Department of Colorectal Surgery, National Cancer Center/National Clinical Research Center for Cancer/Cancer Hospital, Chinese Academy of Medical Science and Peking Union Medical College, No. 17, Panjiayuan Nanli, Chaoyang District, Beijing, 100021, People's Republic of China.
Updates Surg. 2021 Apr;73(2):561-567. doi: 10.1007/s13304-020-00890-8. Epub 2020 Sep 26.
Reversal of loop ileostomy after colorectal surgery in obese patients can be challenging and total laparoscopic (TLAP) approach may be beneficial. This study aims to compare short-term outcomes of TLAP and open approaches in obese patients undergoing loop ileostomy reversal after laparoscopic-assisted colorectal surgery. A retrospective review was performed for consecutive patients who underwent laparoscopic-assisted colorectal surgery previously and underwent loop ileostomy reversal between January 2017 and April 2020. TLAP and open cases performed in obese patients were identified and compared for the following outcomes: baseline characteristics, operative outcomes, postoperative recovery, and postoperative complications. TLAP or open-loop ileostomy reversal was performed on 30 and 34 patients, respectively. TLAP approach was associated with a similar operation time and blood loss compared with an open approach (P > 0.05). The median length of incision for stoma removal was significantly shorter in the TLAP group than in the open group (6.5 cm vs. 8.5 cm; P < 0.05), and a lower incidence of incisional infection was also noted in the TLAP group (6.7% vs. 26.5%; P < 0.05). The groups were comparable as regards the time to ground activities and length of hospitalization (P > 0.05), but the time to first flatus was decreased (2.0 vs. 3.0 days; P < 0.05). This retrospective study demonstrated that TLAP loop ileostomy reversal may have a satisfactory short-term outcome for obese patients after laparoscopic-assisted colorectal surgery, with a shorter incisional length and a lower incidence of incisional infection as well as an earlier time to first flatus.

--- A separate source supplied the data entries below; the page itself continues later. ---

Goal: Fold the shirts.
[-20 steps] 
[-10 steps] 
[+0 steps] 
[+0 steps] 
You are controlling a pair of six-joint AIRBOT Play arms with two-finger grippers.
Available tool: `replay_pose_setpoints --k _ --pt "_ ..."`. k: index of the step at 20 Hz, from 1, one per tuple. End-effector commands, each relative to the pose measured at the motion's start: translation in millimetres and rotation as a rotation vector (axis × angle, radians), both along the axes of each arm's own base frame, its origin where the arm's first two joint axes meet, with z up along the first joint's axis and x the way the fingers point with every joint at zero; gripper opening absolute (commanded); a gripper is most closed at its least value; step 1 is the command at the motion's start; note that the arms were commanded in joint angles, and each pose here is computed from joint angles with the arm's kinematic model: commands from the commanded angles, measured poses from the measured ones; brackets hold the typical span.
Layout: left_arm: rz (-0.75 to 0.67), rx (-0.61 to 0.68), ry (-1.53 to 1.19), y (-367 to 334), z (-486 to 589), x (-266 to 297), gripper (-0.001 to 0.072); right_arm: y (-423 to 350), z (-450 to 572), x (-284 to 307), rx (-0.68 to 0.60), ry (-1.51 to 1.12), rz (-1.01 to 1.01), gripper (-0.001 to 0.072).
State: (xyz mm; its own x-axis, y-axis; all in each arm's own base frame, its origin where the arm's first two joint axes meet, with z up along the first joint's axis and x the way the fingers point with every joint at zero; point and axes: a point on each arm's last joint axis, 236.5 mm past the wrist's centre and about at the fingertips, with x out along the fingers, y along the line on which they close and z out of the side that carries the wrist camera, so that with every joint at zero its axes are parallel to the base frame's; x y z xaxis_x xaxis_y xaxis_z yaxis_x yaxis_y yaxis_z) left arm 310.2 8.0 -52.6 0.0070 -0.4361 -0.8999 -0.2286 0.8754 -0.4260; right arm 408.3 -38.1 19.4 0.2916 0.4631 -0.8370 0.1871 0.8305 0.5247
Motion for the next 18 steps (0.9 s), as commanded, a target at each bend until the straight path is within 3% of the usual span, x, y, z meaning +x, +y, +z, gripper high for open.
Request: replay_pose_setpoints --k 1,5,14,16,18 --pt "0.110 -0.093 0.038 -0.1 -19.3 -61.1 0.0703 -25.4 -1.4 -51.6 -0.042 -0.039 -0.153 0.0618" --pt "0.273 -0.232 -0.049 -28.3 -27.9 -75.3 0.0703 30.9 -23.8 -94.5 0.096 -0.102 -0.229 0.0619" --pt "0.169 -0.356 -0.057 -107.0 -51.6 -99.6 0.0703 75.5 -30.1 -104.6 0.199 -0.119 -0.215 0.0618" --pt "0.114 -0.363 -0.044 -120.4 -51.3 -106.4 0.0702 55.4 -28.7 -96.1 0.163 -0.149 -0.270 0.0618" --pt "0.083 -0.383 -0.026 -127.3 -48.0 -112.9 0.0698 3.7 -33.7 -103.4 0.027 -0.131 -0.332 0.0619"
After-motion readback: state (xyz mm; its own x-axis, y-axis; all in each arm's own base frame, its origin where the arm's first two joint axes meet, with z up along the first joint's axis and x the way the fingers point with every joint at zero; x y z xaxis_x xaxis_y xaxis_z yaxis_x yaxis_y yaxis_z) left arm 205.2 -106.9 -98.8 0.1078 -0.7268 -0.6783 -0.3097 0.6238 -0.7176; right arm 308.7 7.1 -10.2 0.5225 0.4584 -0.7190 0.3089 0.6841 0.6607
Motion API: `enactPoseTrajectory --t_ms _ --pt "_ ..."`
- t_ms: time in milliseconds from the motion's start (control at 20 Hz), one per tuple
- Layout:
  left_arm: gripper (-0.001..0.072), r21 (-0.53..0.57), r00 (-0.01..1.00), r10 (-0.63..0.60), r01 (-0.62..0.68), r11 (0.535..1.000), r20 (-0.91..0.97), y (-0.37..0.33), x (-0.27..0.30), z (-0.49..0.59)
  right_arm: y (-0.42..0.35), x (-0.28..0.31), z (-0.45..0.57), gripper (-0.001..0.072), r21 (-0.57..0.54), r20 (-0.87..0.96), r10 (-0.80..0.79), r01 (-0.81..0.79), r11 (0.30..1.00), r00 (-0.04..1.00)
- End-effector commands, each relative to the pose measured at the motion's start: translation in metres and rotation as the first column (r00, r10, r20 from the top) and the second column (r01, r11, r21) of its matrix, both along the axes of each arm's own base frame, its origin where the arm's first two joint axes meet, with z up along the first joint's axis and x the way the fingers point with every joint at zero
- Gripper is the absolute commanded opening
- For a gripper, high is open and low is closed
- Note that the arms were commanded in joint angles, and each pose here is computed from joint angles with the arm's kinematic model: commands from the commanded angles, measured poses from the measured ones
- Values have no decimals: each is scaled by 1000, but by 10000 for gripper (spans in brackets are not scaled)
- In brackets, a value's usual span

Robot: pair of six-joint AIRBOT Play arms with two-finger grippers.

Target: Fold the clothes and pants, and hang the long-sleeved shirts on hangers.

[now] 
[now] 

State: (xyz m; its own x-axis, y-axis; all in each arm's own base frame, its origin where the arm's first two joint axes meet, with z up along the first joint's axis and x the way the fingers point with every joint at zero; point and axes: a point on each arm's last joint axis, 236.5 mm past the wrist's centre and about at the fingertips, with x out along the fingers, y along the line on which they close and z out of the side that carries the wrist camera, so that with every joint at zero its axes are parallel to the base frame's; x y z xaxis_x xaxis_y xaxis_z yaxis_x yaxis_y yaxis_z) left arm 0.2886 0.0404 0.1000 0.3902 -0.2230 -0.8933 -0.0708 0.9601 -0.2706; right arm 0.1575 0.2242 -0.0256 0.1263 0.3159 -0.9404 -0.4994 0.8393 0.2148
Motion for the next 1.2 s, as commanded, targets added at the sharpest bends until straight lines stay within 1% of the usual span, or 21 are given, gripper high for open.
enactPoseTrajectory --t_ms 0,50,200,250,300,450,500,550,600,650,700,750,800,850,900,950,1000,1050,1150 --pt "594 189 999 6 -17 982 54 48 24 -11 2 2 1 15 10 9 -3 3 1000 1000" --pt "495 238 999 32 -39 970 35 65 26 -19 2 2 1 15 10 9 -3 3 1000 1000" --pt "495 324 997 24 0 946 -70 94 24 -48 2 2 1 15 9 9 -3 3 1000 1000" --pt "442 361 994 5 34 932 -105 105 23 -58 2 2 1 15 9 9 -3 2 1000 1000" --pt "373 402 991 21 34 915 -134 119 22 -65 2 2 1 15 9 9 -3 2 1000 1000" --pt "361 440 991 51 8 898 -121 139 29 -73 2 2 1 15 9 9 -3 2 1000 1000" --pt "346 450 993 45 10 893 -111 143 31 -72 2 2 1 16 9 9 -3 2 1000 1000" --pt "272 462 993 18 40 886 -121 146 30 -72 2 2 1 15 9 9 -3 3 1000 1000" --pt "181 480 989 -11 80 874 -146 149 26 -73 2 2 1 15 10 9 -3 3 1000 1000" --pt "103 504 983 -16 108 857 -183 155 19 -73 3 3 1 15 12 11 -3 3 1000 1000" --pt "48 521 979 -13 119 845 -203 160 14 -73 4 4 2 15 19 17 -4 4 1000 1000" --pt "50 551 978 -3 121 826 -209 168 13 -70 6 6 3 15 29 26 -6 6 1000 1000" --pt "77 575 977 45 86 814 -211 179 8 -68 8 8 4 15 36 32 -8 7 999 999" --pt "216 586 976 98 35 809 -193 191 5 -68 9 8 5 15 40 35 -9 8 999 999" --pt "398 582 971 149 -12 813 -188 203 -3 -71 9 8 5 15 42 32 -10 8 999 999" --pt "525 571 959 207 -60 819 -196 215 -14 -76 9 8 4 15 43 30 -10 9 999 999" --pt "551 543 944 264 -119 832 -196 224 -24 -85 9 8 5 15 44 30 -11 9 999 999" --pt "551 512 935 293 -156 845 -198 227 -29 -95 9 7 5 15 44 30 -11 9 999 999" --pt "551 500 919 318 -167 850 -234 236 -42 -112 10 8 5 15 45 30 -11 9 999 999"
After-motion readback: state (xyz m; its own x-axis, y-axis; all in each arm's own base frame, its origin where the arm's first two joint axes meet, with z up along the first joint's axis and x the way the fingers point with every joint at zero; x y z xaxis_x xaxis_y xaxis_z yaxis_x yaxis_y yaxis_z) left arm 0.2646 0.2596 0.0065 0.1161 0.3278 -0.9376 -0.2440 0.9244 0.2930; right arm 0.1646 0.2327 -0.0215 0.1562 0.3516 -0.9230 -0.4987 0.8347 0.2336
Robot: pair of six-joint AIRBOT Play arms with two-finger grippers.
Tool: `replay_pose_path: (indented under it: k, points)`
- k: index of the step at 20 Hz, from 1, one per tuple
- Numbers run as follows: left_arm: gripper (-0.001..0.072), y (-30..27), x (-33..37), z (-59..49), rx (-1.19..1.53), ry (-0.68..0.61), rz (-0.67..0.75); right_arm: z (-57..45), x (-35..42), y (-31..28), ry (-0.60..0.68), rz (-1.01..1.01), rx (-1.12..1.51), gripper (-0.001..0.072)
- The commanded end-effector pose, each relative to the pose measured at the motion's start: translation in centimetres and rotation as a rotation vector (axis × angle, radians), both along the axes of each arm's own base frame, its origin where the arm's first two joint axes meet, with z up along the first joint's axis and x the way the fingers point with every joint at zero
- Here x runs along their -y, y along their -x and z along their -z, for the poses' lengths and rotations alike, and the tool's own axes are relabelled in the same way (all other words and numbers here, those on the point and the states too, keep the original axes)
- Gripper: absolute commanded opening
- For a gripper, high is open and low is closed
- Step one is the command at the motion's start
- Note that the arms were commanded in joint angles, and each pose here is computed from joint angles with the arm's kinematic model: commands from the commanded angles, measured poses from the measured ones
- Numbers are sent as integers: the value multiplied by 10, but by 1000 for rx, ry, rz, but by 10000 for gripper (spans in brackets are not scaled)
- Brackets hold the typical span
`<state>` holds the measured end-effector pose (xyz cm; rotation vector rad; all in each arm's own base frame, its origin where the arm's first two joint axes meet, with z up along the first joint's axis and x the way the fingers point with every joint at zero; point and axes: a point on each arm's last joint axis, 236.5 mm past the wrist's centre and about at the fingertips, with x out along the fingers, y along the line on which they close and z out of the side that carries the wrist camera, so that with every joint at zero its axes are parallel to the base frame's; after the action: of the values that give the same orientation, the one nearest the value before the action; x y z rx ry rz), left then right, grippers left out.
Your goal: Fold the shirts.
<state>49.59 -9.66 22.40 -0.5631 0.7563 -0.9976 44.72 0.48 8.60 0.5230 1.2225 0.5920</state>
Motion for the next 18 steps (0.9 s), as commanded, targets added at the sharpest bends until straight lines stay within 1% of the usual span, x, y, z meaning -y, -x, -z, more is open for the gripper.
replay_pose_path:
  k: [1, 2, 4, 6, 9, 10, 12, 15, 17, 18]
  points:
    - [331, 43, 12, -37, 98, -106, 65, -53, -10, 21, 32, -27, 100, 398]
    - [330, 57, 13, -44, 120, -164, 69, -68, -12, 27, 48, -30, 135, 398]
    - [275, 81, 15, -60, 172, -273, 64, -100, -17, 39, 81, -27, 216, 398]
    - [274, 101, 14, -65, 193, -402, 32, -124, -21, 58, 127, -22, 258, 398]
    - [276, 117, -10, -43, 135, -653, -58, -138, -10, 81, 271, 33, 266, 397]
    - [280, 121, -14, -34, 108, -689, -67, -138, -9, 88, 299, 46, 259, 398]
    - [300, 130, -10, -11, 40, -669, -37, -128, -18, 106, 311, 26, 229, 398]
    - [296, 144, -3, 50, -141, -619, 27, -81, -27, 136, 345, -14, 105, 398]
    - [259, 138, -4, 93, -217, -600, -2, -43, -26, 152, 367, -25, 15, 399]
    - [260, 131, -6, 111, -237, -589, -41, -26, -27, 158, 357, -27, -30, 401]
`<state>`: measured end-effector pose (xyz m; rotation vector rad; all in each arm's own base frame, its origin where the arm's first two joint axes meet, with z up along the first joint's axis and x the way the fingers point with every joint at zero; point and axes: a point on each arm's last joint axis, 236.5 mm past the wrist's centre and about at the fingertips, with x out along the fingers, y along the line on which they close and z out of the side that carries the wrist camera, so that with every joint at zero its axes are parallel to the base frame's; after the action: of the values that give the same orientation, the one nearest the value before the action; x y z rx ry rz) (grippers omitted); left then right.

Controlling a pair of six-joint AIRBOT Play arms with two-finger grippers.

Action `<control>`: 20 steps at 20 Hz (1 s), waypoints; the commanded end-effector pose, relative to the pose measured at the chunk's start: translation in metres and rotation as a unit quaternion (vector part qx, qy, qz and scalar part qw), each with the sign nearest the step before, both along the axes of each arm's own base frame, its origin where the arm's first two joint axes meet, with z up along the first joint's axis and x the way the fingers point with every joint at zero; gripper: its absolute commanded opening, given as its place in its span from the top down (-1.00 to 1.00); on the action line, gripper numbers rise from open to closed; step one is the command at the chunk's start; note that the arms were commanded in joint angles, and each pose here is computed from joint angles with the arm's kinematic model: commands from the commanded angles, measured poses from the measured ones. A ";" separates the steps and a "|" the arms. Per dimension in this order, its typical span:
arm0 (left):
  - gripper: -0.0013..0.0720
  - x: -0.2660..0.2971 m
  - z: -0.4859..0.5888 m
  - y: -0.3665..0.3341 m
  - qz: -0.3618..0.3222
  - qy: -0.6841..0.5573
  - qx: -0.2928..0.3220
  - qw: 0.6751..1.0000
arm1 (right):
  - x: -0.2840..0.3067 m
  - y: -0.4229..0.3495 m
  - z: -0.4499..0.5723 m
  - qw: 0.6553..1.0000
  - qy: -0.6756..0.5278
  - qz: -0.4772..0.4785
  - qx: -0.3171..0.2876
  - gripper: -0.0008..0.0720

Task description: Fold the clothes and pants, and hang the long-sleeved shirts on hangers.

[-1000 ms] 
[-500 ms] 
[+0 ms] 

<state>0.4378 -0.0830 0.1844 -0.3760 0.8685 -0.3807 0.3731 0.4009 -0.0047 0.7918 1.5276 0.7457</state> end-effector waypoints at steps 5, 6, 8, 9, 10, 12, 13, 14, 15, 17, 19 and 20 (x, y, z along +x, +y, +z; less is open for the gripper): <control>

肥胖患者行结直肠手术后行回肠袢式造口还纳术具有挑战性,全腹腔镜(TLAP)方法可能有益。本研究旨在比较肥胖患者行腹腔镜辅助结直肠手术后行回肠袢式造口还纳术时 TLAP 和开放方法的短期结果。对 2017 年 1 月至 2020 年 4 月期间行腹腔镜辅助结直肠手术并接受回肠袢式造口还纳术的连续患者进行了回顾性研究。确定并比较了肥胖患者中行 TLAP 和开放手术的病例,比较了以下结果:基线特征、手术结果、术后恢复和术后并发症。TLAP 或开放式回肠造口还纳术分别进行 30 例和 34 例。TLAP 方法与开放方法的手术时间和出血量相似(P>0.05)。TLAP 组的造口切除切口长度中位数明显短于开放组(6.5cm 比 8.5cm;P<0.05),TLAP 组切口感染发生率也较低(6.7%比 26.5%;P<0.05)。两组在开始下地活动时间和住院时间方面无差异(P>0.05),但 TLAP 组首次排气时间较早(2.0 天比 3.0 天;P<0.05)。这项回顾性研究表明,TLAP 回肠袢式造口还纳术对于腹腔镜辅助结直肠手术后的肥胖患者可能具有良好的短期效果,具有较短的切口长度和较低的切口感染发生率,以及较早的首次排气时间。